Further research indicates that greater HDL/cholesterol levels have been associated with higher amounts of irisin, which can be used for medicinal purposes. Through reverse cholesterol transport and anti-inflammatory action, HDL/cholesterol protects against atherosclerosis [25].

More research is needed to determine irisin’s capacity to directly elevate HDL/cholesterol and alter the atherosclerotic process. Our findings are consistent with those of Liu et al., who discovered that lower levels of serum irisin were related with the occurrence of nephropathy in diabetic individuals [26].

Albuminuria is an early sign of diabetic nephropathy development in diabetes. In our investigation, serum irisin exhibited no significant link with albumin/creatinine ratio in all diabetes patients; however, we found a negative correlation between serum irisin and A/C ratio in diabetic nephropathy patients. Previous research in diabetic individuals indicated that low circulating irisin levels were related to the grade of albuminuria [7].

In a sample of diabetic individuals with cardiovascular complications, we found a negative relation between serum irisin and eGFR. In our investigation of diabetic individuals without complications and diabetic nephropathy, we found no significant association between irisin levels and eGFR or serum creatinine levels. This discovery contradicts prior research, which found that a decrease in irisin levels correlated with the advancement of chronic kidney disease (CKD) stage [27]. One of the proposed explanations for decreased irisin levels in CKD is that an increase in serum creatinine generates negative feedback inhibition on muscle irisin production [24].

The findings of this investigation revealed no significant relationships between serum irisin and glycemic indices in all T2DM patients. However, we found a link between irisin and HbA1C in individuals with type 2 diabetes who did not have vascular complications. This is consistent with prior research, since Stengel et al. discovered no link between irisin and blood glucose levels in diabetes patients and controls in the study [28].

These findings contradict prior study that found a link between serum irisin and fasting hyperglycemia and insulin resistance in people with metabolic syndrome [29]. In nondiabetic patients, Liu et al. observed a connection between irisin levels and blood glucose levels [26]. El-Haddad et al. discovered a link between serum irisin and glycemic indices [30].
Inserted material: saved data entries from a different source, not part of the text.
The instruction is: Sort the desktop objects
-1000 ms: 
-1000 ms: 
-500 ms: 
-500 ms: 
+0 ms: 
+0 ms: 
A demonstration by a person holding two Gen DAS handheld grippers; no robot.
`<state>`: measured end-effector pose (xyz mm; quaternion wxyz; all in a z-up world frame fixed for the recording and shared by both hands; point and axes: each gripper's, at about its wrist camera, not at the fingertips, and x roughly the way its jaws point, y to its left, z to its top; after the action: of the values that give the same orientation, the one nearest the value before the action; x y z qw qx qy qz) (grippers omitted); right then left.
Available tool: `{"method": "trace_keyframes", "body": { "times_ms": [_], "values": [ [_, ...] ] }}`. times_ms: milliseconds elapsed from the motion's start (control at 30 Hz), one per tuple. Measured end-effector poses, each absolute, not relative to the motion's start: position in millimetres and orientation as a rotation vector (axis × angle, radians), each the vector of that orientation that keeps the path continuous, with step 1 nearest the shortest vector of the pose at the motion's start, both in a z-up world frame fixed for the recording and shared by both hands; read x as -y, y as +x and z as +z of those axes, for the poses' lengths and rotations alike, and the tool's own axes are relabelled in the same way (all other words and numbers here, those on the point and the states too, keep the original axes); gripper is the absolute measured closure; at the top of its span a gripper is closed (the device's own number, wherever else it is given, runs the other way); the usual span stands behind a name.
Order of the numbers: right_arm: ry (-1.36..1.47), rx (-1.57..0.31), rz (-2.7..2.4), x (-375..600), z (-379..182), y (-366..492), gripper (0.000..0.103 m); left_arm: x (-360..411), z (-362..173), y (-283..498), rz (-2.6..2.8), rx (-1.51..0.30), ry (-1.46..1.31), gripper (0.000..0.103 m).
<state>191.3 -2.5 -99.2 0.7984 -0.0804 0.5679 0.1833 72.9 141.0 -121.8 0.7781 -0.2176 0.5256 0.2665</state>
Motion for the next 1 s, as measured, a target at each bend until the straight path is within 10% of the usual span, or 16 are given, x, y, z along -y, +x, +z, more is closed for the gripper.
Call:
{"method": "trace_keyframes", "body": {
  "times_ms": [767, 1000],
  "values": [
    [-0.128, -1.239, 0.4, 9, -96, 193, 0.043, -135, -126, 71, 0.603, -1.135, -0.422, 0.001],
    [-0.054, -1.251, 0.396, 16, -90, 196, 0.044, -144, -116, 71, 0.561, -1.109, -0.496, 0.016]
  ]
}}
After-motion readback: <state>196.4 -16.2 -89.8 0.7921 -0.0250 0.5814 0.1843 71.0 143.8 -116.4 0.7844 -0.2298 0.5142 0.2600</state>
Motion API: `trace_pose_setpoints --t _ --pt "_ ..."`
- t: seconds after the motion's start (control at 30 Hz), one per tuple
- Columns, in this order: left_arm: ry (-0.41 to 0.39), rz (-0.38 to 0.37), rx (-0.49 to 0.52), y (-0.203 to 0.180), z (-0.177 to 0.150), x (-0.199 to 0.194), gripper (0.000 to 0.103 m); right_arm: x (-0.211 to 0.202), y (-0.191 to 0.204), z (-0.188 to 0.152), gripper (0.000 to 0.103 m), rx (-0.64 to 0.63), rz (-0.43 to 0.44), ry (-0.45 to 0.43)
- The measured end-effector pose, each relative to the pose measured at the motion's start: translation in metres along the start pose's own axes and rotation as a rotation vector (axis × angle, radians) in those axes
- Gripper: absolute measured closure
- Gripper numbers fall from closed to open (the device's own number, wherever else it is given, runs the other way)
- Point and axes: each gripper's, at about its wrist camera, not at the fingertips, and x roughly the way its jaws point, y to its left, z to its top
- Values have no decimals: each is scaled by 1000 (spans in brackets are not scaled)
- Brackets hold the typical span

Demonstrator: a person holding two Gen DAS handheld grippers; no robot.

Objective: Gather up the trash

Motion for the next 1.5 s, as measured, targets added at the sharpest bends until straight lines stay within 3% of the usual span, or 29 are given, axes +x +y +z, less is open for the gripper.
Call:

In individuals with type 2 diabetes, we found a negative relationship between irisin levels and atherogenic lipids (LDL, triacylglycerol, and cholesterol). Oelmann et al. discovered a link between serum irisin and an acceptable lipid profile in the general population [31]. Data on the relationship between irisin levels and BMI are currently contradictory. Some scientists found a favorable relationship between circulating irisin levels and BMI, while others found the inverse [32]. However, we discovered a link between circulating irisin levels and BMI.

Limitations of the study

The small sample size limited the significance of the research, so a larger sample is needed to verify our results. The control group was only 30 patients that could affect the results, and it was better to increase this group to 60 patients for more reliable results. The study was done in single center, and it would be more favorable to be multicentric. The association with insulin resistance was not investigated in this study. However, the findings of this study can open new areas for future research.

Conclusions

Serum irisin levels were lower in cases with DN and cardiovascular complications than in the controls, and irisin levels were significantly lower in DN cases and CVD patients than in those with diabetics with no vascular complications. The ROC curve used to determine serum irisin’s potential as a predictor of DN and CVD in T2DM cases revealed that serum irisin can predict the incidence of DN and CVD in T2DM cases.